Low iPhone App Usage Stats Don't Tell the Whole Story

ByABC News
February 23, 2009, 3:54 PM

— -- If the new Pinch Media report on iPhone applications usage is correct--essentially that we download and even pay for a lot of stuff we never really use--then I must be an anomaly (which isn't the worst thing I've been called). But I regularly use most of what I download. OK, not most, but let me explain. iPhone apps are an important part of my life.

Here are some "fun facts" taken from the report and quoted from another post here at PC World:

  • Fact #1: With free apps, a whopping 80 percent of people abandon their selections the day after their first interaction.
  • Fact #2: When it comes to paid apps, less than a third of users go back for more the following day.
  • Fact #3: Only 1 percent of people end up developing a long-term usage relationship with any given app. Instead, most tend to lose interest after only a few minutes.

And my response:

First, the large number of free downloads make it easy to try iPhone applications and just trash them if they don't meet a need. I guess Pinch finds this interesting, but it's hardly significant. Slightly more interesting is that people buy applications and then don’t use them.
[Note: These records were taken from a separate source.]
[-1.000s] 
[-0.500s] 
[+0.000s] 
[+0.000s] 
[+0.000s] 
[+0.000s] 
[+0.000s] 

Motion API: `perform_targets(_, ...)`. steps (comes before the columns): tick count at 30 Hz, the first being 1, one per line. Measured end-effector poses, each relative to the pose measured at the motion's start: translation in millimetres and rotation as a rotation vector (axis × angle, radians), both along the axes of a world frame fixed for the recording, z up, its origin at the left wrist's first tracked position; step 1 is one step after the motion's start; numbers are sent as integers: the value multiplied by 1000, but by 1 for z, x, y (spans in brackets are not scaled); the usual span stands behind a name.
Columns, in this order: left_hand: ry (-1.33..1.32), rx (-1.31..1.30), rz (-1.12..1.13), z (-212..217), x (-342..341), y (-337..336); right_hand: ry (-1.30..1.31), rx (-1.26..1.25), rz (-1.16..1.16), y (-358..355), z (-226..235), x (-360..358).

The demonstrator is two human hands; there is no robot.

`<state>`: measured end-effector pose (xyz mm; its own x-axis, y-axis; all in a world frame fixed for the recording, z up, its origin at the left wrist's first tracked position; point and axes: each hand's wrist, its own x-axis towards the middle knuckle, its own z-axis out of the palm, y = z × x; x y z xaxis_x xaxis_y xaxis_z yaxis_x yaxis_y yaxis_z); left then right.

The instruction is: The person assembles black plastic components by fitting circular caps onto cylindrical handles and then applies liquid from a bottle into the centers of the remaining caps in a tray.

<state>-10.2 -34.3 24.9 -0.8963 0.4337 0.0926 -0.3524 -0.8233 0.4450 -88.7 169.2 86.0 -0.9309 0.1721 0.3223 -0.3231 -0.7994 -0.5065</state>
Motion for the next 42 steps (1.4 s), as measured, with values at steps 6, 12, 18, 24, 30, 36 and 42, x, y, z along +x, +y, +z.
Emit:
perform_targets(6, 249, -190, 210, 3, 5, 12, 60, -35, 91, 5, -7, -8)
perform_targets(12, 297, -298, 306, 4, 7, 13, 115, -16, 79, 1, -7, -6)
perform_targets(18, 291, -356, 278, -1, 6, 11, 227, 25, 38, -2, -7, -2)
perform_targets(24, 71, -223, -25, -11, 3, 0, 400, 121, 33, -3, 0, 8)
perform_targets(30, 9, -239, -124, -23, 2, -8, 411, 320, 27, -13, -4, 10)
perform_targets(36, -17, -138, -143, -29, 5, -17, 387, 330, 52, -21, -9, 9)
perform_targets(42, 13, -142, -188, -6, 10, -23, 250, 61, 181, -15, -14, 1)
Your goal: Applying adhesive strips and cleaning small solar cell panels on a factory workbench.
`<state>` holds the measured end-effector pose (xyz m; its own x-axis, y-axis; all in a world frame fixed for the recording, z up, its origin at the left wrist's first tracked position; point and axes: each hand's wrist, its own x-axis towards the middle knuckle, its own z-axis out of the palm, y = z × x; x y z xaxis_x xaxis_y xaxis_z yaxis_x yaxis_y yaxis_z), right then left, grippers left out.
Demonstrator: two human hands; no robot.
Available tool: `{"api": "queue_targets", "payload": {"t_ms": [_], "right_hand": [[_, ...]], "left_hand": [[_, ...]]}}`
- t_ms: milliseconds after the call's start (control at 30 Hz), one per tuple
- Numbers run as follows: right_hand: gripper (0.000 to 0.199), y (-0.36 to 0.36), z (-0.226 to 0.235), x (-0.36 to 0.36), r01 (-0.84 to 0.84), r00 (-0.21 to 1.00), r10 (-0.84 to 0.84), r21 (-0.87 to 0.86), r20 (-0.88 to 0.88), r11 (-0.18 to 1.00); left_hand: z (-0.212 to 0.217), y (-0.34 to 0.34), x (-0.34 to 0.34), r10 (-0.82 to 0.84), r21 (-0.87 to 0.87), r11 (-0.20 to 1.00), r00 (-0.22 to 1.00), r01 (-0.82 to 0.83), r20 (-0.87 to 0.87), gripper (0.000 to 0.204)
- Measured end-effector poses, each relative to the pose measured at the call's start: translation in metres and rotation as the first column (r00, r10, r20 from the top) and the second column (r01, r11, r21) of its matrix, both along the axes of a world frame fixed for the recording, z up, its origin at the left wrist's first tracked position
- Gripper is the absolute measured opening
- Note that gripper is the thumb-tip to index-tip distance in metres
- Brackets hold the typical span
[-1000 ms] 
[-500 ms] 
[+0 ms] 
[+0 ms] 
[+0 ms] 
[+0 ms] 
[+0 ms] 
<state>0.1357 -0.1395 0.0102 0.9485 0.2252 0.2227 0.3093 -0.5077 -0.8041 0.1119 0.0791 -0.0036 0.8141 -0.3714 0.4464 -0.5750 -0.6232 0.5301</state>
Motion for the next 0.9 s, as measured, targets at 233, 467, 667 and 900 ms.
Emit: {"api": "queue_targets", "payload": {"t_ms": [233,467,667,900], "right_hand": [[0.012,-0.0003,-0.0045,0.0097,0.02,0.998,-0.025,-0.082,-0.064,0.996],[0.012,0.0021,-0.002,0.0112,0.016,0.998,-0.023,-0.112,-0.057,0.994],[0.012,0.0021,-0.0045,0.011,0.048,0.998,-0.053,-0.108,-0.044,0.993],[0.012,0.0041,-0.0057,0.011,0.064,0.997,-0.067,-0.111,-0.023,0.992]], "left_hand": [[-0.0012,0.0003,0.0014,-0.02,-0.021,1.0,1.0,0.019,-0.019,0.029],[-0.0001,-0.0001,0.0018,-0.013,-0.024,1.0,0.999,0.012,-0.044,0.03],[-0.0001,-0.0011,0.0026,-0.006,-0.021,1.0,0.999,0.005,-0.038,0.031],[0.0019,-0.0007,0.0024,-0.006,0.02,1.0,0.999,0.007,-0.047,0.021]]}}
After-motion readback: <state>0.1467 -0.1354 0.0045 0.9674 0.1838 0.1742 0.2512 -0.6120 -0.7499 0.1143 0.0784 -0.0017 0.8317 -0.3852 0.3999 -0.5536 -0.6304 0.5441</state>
Again, given the low price of most iPhone applications, it's easy to pay a buck or two, download the app and decide its not worth the trouble or provide any value. Heck, I've even occasionally poured out a Starbucks coffee that I didn't like--and cost me more than most iPhone apps I've purchased.

What the report tells me is we need an easy way to "return" an iPhone app you don't like for a refund, say within the first 24 hours after downloading. That would help protect users against something else: The report suggests you can make a great deal of money selling a really bad application if the description and feedback can be made to seem positive enough.

As of this moment, I have downloaded 58 iPhone apps--I figure I found shocking once I started counting them. It would be impossible to install and easily use all of them on my iPhone simultaneously, and several do pretty much the same thing, besides. I have, for example, downloaded several free news and weather applications.

Of these 58 apps, I paid for about one-third of them. The most expensive was a field guide to western birds called iBird, for which I paid $9.95. I also have a paid copy of Distant Suns, the astronomy program, that cost $4.99. And I have a single game, Yahtzee Adventures, that cost me $2.99.

There are two or three programs I am sorry I paid 99-cents-apiece for, none of which make bodily noises, just in case you were wondering.

There are another four or five apps that I've decided I will never use and should delete from iTunes and my phone.

There are, however, nine or 10 iPhone applications that are either essential to me or that I want to carry because when I do need them they come in extremely handy. The Pinch Media study says there aren't many iPhone users who find applications as useful as I do, which is a shame since they help make my iPhone an extremely valuable device. I love way more than one percent of what I download.